Task to complete
Copy every line below exactly.

Data
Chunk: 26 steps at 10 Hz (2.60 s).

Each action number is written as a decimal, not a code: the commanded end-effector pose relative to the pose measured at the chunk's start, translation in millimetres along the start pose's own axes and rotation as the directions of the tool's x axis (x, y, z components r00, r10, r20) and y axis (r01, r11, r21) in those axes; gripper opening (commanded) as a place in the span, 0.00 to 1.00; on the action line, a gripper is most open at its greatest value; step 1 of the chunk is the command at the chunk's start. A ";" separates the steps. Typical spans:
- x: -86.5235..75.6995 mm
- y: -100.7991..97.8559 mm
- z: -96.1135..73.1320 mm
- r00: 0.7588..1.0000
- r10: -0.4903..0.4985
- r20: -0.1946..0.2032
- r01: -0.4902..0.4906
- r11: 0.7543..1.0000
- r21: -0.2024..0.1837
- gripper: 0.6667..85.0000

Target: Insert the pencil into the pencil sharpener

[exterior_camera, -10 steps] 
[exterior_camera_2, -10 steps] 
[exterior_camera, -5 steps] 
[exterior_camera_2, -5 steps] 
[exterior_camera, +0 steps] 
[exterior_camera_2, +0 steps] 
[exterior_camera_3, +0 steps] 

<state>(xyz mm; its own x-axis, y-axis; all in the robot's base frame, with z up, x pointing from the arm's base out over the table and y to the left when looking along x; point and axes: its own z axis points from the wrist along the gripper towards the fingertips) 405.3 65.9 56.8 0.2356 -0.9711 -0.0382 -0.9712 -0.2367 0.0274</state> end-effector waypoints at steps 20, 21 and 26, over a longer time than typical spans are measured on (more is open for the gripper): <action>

Task output
Chunk: 26 steps at 10 Hz (2.60 s).

Each action number is written as a decimal, not a code: the commanded end-effector pose relative to the pose measured at the chunk's start, translation in millimetres along the start pose's own axes and rotation as the directions of the tool's x axis (x, y, z components r00, r10, r20) and y axis (r01, r11, r21) in those axes; gripper opening (commanded) as a place in the span, 0.00 to 1.00; on the action line, a gripper is most open at its greatest value; step 1 of the chunk is the command at the chunk's start. A ";" separates the steps. Typical spans:
- x: -86.5235..75.6995 mm
- y: -100.7991..97.8559 mm
- z: -96.1135..73.1320 mm
- r00: 0.7588..1.0000
- r10: -0.4903..0.4985
- r20: -0.1946..0.2032
- r01: -0.4902..0.4906
- r11: 0.7543..1.0000
- r21: -0.2024..0.1837
- gripper: 0.6667..85.0000

Target: Insert the pencil into the pencil sharpener

[exterior_camera, -10 steps] 
[exterior_camera_2, -10 steps] 
[exterior_camera, -5 steps] 
[exterior_camera_2, -5 steps] 
[exterior_camera, +0 steps] 
[exterior_camera_2, +0 steps] 
[exterior_camera_3, +0 steps] 

<state>(xyz mm; its own x-axis, y-axis; all in the robot's base frame, with z up, x pointing from the arm's base out over the table and y to the left when looking along x; point and axes: its own z axis points from the wrist along the gripper towards the fingertips) 405.3 65.9 56.8 0.2356 -0.9711 -0.0382 -0.9712 -0.2367 0.0274</state> end-effector waypoints at steps 20, 21 and 26, over a longer time than typical spans are measured on (more is open for the gripper): <action>

The answer has been given, and the exercise is complete.